La casa de la emperatriz Isabel se componía, además de un secretario, de una camarera, dos doncellas, un mayordomo, un gentilhombre de entrada, cuatro lacayos, un criado y una sirvienta. Cuando ya muy avanzada la noche llegó al fin la hora de acostarse, Sissi recibió de manos de su camarera mayor un cuaderno con el siguiente epígrafe: «Ceremonial para la introducción en la Corte Imperial de Su Alteza Real la Serenísima princesa Isabel de Baviera»Debía estudiar su contenido al pie de la letra para que al día siguiente no cometiera ningún desliz y todo se desarrollara según una tradición que se mantenía inalterable desde siglos atrás.
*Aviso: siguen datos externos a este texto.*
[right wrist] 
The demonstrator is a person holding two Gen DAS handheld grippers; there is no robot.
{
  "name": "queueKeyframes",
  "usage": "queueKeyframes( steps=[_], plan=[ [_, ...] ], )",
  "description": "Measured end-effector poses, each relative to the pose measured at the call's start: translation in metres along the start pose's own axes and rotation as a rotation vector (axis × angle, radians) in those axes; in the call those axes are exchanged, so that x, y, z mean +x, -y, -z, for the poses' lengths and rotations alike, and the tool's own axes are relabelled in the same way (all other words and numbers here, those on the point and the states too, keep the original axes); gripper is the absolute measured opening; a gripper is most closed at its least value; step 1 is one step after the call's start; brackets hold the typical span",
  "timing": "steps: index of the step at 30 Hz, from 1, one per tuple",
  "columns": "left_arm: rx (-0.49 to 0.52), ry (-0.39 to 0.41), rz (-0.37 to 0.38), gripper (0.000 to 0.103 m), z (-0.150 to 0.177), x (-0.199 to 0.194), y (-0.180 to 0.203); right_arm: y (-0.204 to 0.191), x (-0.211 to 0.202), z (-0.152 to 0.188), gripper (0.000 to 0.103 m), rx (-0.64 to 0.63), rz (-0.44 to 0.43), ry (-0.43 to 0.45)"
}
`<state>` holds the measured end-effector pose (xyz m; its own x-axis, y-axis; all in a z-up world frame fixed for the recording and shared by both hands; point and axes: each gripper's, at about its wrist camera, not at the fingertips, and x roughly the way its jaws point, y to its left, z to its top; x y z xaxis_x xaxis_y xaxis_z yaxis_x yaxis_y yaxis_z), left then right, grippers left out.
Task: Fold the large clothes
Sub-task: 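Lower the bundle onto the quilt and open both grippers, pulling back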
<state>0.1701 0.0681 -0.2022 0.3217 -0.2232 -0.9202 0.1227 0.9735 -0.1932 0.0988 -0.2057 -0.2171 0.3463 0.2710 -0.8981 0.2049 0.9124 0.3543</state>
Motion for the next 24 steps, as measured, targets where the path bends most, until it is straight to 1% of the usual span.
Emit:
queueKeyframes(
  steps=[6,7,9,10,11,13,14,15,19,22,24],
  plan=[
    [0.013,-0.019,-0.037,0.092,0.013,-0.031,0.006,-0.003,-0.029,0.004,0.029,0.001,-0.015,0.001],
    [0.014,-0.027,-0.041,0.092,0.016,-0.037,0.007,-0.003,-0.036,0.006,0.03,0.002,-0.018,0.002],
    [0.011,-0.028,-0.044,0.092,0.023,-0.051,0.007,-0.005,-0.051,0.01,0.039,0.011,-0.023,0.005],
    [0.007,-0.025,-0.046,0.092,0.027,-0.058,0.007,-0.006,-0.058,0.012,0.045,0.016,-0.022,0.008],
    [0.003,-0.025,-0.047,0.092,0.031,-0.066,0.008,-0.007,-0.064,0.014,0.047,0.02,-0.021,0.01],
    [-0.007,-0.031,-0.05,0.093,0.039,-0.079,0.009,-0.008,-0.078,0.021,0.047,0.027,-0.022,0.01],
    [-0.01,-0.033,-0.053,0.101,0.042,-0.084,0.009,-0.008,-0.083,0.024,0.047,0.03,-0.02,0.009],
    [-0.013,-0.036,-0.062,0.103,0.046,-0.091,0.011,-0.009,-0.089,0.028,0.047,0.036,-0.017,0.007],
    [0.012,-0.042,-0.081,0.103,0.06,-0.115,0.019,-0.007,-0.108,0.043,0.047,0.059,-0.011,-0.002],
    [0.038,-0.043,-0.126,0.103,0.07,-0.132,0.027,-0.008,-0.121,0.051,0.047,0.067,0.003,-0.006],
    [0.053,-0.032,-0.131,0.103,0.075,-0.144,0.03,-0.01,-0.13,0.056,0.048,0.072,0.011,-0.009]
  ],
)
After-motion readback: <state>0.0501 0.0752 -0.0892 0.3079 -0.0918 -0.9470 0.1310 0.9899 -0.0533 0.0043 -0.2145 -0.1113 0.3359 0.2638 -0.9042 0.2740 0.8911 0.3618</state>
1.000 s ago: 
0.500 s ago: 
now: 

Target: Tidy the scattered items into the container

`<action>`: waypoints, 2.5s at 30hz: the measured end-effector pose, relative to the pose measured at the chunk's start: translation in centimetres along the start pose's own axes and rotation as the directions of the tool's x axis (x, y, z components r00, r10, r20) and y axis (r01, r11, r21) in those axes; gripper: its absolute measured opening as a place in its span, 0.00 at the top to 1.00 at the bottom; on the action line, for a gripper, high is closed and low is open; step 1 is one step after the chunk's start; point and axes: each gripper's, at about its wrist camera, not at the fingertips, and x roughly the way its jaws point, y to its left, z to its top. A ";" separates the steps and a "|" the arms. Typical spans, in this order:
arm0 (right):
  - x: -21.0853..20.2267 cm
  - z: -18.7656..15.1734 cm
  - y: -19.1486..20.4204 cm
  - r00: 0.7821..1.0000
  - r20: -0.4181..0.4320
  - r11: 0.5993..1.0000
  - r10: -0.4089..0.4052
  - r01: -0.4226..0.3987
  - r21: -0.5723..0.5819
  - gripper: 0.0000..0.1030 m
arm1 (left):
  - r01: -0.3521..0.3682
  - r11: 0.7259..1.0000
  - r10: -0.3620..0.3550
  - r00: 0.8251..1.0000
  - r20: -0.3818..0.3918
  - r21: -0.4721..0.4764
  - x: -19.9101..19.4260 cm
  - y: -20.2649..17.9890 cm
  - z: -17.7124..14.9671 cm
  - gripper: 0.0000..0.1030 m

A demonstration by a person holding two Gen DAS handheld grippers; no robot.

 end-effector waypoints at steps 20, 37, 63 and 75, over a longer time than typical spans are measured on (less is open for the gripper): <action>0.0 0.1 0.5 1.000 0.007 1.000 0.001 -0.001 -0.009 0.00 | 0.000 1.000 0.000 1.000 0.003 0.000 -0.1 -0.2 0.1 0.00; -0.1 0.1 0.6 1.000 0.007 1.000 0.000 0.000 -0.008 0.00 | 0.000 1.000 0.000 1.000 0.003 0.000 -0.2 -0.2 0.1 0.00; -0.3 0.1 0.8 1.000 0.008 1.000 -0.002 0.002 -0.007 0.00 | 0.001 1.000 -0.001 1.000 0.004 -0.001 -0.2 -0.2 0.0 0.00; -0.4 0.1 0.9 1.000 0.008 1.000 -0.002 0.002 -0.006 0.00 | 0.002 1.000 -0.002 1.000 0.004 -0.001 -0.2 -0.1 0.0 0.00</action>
La prometida del emperador de Austria hizo su entrada en la ciudad de Viena en una rica carroza tirada por ocho caballos blancos con las crines trenzadas y escoltada por dos lacayos vestidos de gala y peluca blanca. Sissi, acompañada por su madre la duquesa Ludovica, lucía un vaporoso vestido de color rosa bordado con hilos de plata y adornado con pequeñas guirnaldas rosas. En la cabeza portaba la diadema de brillantes regalo de su prometido. Con lágrimas en los ojos y un nudo en el estómago, Sissi llegó al que ahora sería su nuevo hogar: el impresionante Palacio Imperial de Hofburg, el edificio más grande de toda la capital. Ajena al sufrimiento y la tristeza de su futura nuera, la archiduquesa Sofía, que esperaba a la novia a la entrada del palacio en compañía de toda su familia, escribió en su diario: «El comportamiento de mi querida niña fue perfecto, lleno de dulce y graciosa dignidad».

La fastuosa boda imperial tuvo lugar en la tarde del 24 de abril de 1854 en la iglesia de los Agustinos y fue oficiada por el arzobispo de Viena. Sissi vestía un delicado vestido blanco, bordado en oro y plata y cola de encaje. En su cabello recogido lucía la diadema de brillantes y ópalos que había pertenecido a Sofía. Todos los cronistas coinciden en el insuperable boato y la magnificencia de este enlace pensado para mostrar al mundo el poderío del Imperio austríaco. Uno de los invitados, el embajador de Bélgica, dijo al respecto: «En una ciudad donde no hace mucho el espíritu revolucionario originó tantos estragos, convenía desplegar toda la grandeza y pompa monárquicas»



Fuente:
Morato, Cristina Morato, "Reinas malditas", Plaza&Janes, 2014.